--- Exercise directions ---
What needs reproducing is the run of lines in the data below starting at the line with "Each request in" and ending at the line with "target: white long-sleeve shirt", both ends included. Copy it exactly, without pictures, and add nothing.

Stored records:
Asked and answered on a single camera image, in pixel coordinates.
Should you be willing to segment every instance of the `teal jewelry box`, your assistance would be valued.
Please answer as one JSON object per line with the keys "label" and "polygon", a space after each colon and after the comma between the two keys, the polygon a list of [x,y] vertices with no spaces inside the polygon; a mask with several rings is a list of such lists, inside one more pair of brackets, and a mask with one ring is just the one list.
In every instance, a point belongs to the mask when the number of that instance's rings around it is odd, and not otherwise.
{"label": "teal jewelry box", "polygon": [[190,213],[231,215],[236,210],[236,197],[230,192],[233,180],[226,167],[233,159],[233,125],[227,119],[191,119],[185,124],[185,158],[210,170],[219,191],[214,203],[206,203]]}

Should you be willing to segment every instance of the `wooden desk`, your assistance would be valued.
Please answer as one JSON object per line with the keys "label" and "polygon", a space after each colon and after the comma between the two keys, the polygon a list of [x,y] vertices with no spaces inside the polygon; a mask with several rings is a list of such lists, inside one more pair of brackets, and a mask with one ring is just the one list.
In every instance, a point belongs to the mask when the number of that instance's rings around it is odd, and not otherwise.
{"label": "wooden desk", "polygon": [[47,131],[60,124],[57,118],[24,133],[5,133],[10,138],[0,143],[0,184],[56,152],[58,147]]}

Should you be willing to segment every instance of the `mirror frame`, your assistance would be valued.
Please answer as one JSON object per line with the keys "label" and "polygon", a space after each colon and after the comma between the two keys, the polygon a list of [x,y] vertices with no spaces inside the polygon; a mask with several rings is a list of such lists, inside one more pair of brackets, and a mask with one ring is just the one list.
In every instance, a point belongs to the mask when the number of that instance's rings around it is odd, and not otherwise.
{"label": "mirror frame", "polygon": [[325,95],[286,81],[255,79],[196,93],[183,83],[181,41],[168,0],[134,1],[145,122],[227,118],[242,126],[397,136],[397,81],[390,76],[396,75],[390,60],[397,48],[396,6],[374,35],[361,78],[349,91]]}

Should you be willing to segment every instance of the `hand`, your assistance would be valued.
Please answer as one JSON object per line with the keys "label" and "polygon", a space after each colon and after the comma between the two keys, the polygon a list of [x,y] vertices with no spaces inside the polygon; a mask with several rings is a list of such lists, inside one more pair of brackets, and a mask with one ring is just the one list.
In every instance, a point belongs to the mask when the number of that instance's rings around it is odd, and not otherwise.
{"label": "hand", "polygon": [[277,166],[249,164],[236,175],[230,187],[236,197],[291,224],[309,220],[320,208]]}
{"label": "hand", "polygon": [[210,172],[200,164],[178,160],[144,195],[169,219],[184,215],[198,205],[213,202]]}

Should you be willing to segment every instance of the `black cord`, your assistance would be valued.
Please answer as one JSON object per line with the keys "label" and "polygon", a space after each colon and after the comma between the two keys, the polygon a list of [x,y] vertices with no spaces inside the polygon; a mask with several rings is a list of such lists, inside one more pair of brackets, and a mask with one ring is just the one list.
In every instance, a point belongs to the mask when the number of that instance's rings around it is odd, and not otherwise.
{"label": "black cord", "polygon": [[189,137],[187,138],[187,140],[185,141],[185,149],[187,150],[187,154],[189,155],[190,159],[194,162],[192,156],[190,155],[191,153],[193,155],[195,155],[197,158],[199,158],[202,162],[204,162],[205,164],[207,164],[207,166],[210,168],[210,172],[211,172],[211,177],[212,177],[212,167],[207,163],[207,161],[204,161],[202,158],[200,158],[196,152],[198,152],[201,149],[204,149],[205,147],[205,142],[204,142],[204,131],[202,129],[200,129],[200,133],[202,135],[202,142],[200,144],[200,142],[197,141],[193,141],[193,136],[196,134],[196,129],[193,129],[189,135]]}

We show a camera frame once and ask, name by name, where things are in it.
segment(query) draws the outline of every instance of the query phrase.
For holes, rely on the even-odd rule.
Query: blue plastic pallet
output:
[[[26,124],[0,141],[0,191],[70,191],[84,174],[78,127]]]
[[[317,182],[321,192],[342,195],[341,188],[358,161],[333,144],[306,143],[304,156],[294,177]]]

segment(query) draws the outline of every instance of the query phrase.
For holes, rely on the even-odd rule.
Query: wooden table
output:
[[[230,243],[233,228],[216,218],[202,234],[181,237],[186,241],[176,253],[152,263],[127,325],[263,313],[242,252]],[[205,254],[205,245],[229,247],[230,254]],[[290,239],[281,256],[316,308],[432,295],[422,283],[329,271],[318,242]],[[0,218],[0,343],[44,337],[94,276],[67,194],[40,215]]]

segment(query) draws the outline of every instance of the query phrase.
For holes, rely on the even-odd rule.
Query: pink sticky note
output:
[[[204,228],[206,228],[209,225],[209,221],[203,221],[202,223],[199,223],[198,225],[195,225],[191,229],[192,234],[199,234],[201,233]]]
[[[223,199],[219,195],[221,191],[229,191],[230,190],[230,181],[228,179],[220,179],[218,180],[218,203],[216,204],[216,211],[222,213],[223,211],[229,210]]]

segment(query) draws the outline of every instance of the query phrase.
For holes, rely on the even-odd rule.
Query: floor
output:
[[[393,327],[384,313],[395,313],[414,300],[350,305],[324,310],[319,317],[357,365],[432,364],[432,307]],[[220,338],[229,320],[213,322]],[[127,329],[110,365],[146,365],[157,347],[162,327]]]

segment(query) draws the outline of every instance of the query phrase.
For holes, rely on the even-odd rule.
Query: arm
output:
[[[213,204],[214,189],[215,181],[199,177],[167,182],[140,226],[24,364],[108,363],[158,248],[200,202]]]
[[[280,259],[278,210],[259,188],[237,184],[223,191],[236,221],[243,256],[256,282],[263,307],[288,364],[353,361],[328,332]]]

* * *

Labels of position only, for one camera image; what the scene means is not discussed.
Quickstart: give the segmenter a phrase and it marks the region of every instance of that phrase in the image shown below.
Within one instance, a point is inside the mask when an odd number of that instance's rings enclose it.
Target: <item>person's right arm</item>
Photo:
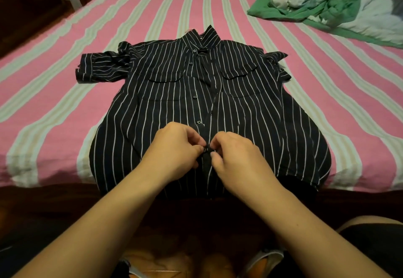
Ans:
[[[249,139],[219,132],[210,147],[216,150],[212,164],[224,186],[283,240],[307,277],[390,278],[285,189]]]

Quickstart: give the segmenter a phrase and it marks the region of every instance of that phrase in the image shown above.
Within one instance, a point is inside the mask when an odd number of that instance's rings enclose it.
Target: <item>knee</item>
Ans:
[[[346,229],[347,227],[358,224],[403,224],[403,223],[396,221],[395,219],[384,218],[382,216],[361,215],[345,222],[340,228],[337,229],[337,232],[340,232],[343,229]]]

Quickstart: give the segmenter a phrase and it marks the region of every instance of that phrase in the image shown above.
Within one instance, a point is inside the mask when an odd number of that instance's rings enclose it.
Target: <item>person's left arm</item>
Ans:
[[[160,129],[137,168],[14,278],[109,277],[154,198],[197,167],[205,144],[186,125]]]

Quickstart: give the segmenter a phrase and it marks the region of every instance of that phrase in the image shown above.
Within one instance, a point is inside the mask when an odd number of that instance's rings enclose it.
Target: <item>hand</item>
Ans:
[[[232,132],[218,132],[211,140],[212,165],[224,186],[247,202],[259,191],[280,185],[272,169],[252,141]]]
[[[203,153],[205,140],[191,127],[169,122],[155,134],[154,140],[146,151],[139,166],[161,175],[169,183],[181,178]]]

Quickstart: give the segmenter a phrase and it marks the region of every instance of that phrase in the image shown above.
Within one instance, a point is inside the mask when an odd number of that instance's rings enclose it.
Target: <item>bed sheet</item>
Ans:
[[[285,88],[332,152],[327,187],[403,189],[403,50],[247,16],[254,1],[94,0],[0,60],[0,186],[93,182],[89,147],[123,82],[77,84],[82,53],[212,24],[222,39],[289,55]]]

--

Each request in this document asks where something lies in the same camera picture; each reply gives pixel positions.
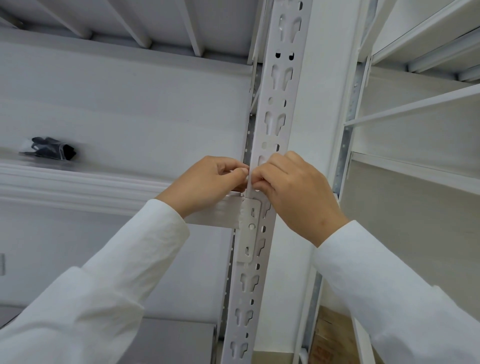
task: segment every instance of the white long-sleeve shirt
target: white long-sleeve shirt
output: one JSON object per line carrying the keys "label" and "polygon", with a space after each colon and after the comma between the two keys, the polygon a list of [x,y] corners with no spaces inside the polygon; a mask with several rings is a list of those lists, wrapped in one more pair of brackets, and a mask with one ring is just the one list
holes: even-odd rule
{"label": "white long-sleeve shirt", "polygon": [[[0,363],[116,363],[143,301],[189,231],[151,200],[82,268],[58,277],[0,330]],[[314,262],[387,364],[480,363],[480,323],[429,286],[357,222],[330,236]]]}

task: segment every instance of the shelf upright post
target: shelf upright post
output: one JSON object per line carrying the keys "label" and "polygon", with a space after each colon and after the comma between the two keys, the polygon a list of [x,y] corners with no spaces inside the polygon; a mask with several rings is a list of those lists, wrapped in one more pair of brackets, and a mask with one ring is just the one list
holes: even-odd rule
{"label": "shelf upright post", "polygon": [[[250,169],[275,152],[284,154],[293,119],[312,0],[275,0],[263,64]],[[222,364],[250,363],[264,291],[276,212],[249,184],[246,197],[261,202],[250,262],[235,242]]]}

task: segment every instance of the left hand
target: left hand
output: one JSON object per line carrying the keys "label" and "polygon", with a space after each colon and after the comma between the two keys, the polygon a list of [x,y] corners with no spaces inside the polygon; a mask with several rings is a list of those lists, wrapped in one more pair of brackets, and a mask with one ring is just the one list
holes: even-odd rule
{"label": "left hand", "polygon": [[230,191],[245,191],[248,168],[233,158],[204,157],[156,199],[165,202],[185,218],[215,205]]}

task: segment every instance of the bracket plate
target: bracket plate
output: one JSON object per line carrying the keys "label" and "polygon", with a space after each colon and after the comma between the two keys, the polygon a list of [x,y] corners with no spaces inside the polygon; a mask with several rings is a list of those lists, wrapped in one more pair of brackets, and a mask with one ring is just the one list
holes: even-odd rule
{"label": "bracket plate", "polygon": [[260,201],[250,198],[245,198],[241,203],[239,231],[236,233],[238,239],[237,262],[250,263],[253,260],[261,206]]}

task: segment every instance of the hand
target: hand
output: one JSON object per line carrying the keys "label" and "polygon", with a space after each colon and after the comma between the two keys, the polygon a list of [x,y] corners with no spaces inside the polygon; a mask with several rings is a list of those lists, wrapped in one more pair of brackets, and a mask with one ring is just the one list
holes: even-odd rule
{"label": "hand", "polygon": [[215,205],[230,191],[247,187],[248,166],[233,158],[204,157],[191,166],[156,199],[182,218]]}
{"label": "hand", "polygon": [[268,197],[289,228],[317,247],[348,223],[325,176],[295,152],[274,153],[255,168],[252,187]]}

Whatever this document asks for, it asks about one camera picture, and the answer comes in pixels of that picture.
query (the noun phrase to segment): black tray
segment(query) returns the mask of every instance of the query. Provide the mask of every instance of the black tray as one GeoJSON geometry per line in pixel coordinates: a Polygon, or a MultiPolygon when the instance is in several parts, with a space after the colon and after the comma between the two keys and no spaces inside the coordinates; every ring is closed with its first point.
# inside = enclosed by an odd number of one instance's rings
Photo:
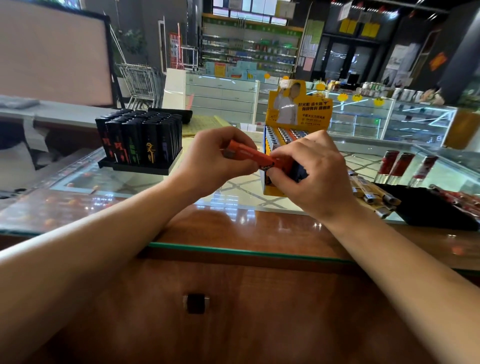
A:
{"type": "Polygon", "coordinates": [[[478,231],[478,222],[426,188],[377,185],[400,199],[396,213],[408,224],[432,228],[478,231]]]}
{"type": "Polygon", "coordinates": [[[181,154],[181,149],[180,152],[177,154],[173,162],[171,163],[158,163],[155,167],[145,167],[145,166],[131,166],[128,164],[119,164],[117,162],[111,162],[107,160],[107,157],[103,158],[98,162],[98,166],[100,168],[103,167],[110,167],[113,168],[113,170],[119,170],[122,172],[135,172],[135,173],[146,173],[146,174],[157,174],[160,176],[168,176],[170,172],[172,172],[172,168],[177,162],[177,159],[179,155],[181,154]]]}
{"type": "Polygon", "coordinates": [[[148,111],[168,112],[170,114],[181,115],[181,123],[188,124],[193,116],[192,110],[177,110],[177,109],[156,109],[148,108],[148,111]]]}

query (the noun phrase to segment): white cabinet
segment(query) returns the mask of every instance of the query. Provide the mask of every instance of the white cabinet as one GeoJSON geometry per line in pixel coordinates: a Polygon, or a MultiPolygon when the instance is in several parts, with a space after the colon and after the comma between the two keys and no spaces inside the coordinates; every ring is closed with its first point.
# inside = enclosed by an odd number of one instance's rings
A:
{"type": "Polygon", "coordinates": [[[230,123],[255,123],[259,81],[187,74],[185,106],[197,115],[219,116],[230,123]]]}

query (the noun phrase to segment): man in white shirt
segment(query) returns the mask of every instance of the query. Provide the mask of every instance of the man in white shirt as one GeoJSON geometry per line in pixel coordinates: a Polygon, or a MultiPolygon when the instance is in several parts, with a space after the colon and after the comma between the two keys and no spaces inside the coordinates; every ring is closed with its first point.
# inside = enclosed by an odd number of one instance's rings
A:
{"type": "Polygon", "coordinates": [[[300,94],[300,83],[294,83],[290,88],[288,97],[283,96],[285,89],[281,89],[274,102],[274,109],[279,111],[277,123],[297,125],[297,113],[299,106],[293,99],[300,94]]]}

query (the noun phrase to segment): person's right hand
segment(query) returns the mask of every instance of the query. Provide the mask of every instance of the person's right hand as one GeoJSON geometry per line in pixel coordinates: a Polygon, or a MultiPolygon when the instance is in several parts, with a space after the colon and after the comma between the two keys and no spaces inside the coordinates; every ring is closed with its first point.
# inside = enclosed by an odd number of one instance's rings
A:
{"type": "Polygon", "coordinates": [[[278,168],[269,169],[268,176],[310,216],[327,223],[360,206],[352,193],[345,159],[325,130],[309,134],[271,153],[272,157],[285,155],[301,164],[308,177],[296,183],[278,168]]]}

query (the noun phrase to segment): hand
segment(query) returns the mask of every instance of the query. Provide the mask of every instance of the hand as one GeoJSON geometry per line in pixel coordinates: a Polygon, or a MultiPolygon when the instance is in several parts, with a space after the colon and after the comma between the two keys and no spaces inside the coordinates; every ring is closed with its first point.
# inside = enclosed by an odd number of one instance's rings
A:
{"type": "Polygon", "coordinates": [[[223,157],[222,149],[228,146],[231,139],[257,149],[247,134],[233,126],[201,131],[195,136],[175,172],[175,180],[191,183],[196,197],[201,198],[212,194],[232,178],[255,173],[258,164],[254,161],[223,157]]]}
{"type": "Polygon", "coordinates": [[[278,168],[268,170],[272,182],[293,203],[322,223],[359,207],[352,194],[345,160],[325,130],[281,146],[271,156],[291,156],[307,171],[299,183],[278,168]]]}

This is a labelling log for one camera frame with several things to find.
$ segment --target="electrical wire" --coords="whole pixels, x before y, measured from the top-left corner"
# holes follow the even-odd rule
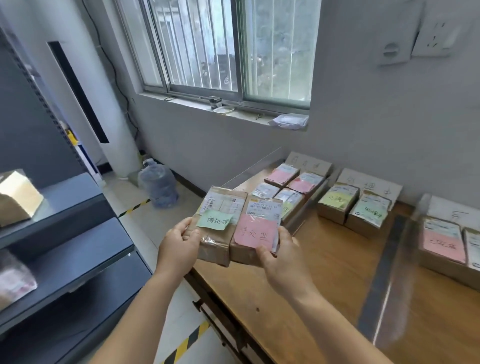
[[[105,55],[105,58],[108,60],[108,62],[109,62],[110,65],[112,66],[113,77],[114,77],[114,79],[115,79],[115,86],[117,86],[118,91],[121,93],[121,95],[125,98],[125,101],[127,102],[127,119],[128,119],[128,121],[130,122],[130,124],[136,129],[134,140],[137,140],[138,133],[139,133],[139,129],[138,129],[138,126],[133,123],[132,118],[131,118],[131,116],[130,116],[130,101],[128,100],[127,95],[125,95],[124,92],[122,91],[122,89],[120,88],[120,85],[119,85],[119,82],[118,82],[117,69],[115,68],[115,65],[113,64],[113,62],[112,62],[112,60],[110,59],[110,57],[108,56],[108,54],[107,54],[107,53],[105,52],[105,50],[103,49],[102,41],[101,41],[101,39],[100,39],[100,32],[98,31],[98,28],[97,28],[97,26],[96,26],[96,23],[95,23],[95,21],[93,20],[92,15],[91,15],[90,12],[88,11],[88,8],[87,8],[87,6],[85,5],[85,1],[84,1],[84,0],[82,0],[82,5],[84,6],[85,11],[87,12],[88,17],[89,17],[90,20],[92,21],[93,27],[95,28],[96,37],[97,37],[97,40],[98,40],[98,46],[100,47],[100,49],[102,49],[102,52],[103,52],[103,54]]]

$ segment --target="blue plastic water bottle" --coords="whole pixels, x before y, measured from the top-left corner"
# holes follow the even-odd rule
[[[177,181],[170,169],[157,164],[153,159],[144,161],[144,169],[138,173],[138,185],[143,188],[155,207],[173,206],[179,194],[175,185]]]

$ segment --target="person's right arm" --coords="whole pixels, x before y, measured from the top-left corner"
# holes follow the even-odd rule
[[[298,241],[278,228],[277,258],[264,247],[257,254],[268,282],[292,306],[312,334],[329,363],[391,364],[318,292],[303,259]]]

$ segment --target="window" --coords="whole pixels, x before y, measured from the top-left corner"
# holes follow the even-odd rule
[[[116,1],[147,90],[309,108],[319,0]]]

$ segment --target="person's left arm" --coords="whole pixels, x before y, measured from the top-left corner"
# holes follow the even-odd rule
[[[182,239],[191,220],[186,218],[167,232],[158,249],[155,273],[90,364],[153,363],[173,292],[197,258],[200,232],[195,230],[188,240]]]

--- Answer to this task ---
Each request in this document asks where something lies in the same camera picture; each reply gives pixel positions.
task: segment every instance of the white long-sleeve shirt
target: white long-sleeve shirt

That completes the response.